Since acquiring permission last year to use 200 MHz of spectrum in the S Band (slightly longer in wavelength than the WiFi bands at 2.4 GHz) to link Dish satellite service with a high-capacity Internet pipe, Ergen has been stymied in his search for partners, TeleGeography reports.
Dish made a run at MetroPCS, but that company was bought by T-Mobile. Dish turned its attention to Clearwire (CLWR) , but that company combined with Sprint (S) and Japanesse businessman Masayoshi Son. Dish offered a premium for Clearwire, but Sprint already owns 51% and has rebuffed Ergen's advances.
Now Ergen has told an AllThingsD conference in California, according to Bloomberg News , that if he can't find a partner, he'll sell the spectrum. He claims the spectrum could be worth "billions of dollars."But is it?
Spectrum is worthless unless it's used. In throwing in his hand, Ergen would be admitting he can't use the spectrum profitably.
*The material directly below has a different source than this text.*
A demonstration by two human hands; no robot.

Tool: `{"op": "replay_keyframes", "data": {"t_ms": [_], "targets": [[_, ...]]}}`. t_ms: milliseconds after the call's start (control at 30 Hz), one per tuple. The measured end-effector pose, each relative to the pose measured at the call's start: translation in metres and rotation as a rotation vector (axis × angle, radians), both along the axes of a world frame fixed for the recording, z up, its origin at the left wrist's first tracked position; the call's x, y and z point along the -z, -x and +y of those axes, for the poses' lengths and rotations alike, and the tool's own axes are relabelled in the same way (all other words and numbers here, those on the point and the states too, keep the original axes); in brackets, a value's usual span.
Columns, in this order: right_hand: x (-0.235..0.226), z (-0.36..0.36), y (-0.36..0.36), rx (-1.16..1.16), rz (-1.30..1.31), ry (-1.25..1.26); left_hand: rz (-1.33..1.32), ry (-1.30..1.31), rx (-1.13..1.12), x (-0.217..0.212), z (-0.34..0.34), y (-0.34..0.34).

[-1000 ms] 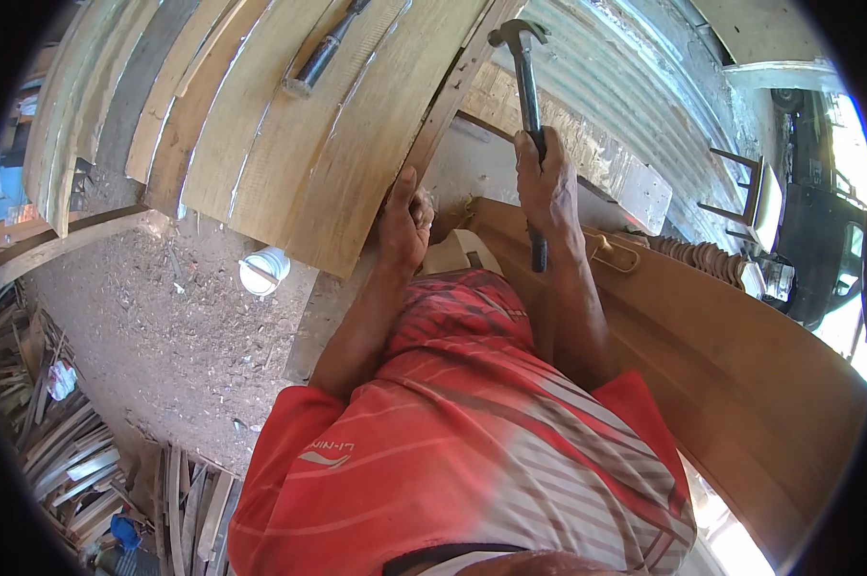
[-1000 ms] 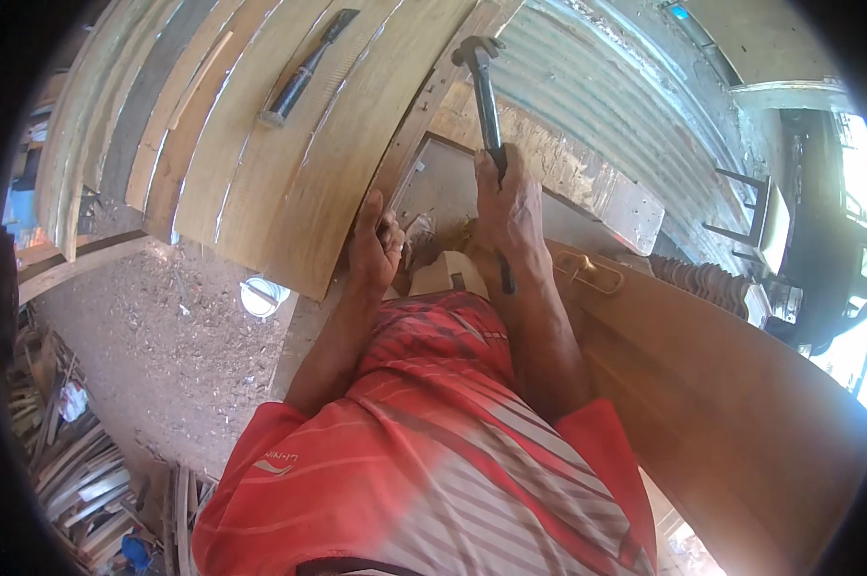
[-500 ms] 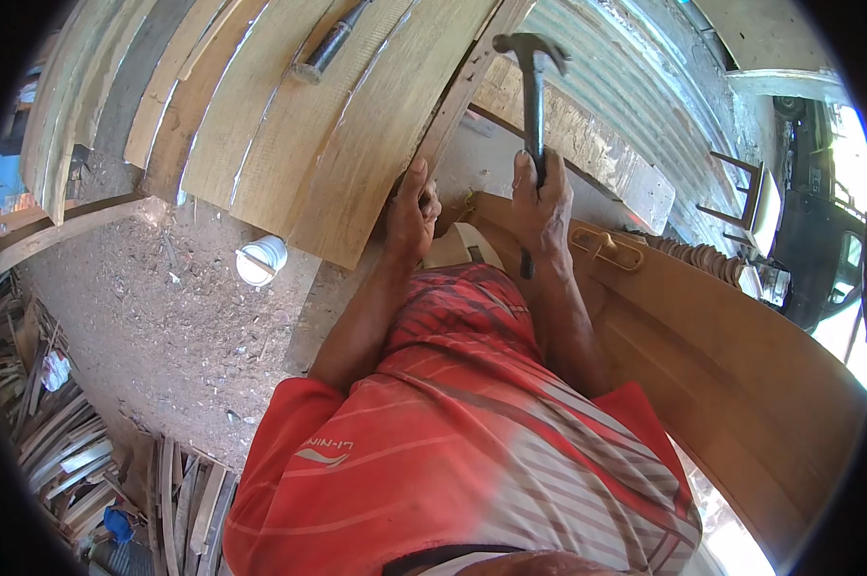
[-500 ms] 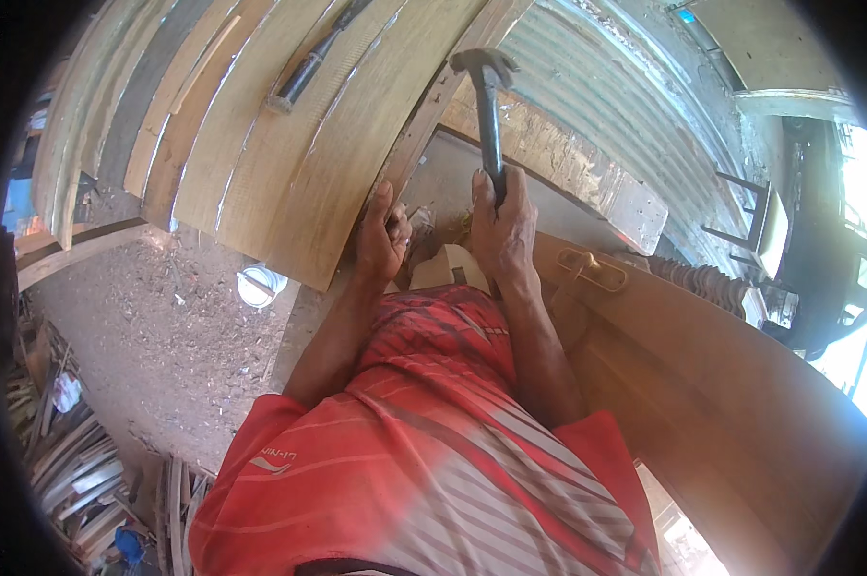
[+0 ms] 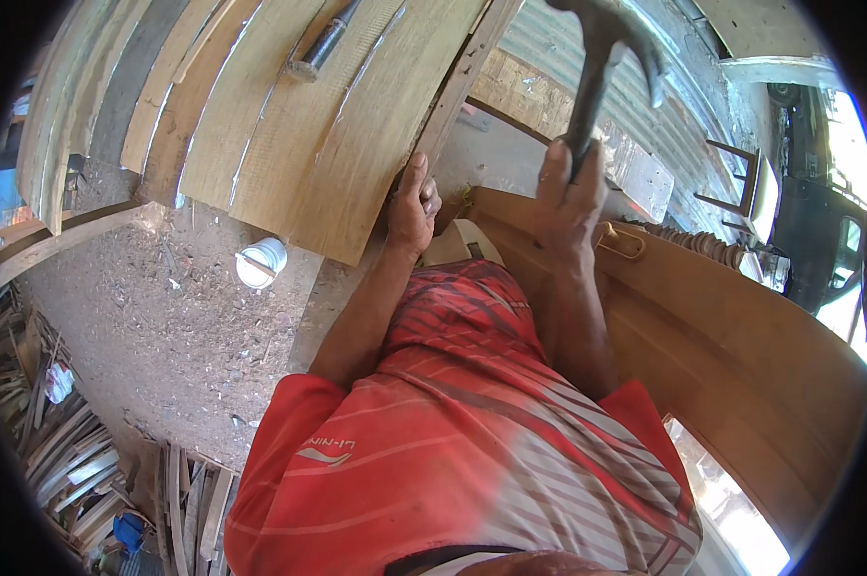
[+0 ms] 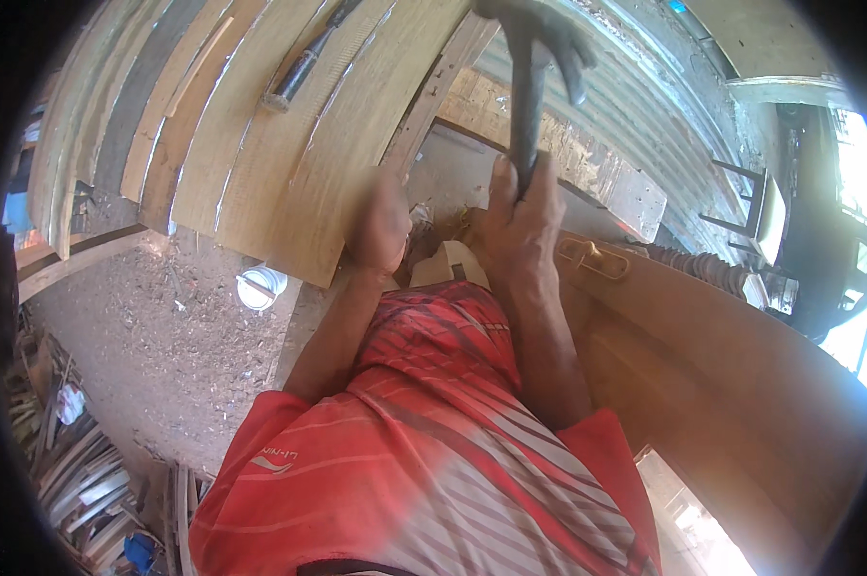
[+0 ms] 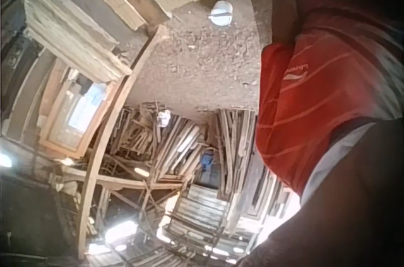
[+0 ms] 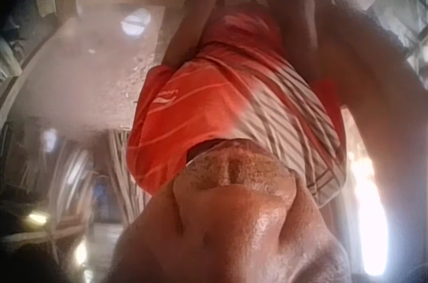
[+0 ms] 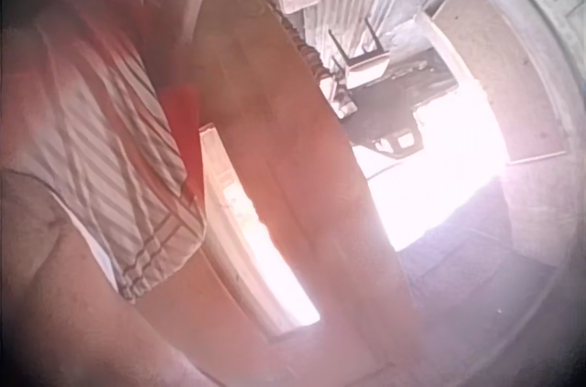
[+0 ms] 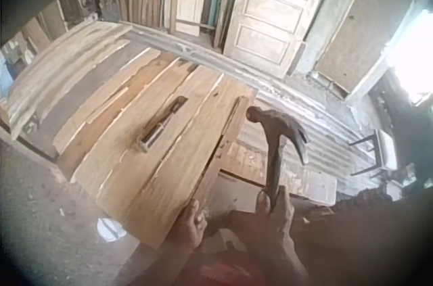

If DISH can't create something worthwhile with those 200 MHz, even combined with its own satellites, who else can?
AT&T has the cash to be a buyer, but there are anti-trust worries. Verizon Wireless has been dropping cash lately and may be unable to secure financing. Plus, again, there are anti-trust worries. Sprint, combined with Clearwire, would seem to have more than enough spectrum for its own needs. T-Mobile, the fourth player in the market, seems tapped-out after its acquisition of Metro PCS -- it will need to spend heavily to unify the two networks.
There has long been an assumption that spectrum is scarce, that it's a license to print money. The industry is now gearing up to fight Federal Communications Commission plans to "unlicense" new WiFi spectrum, the Baltimore Sun reports , arguing it would be better off selling those rights to incumbents.
But if Ergen can't draw a bid for his 200 MHz, what is that claim of spectrum's value to the government worth? If that claim really is worthless, why shouldn't the FCC just define the use of our spectrum through the licensing of devices, as companies including Google (GOOG) and Microsoft (MSFT) have suggested, rather than by selling it to carriers?
I have written about wireless telephony for many years now, and this claim of spectrum's inherent value and scarcity is a con. It takes billions of dollars of investment to make spectrum valuable, to produce a service with a nationwide footprint. This is over and above the cost of buying the spectrum from the government. It's supposed to be public property, not private.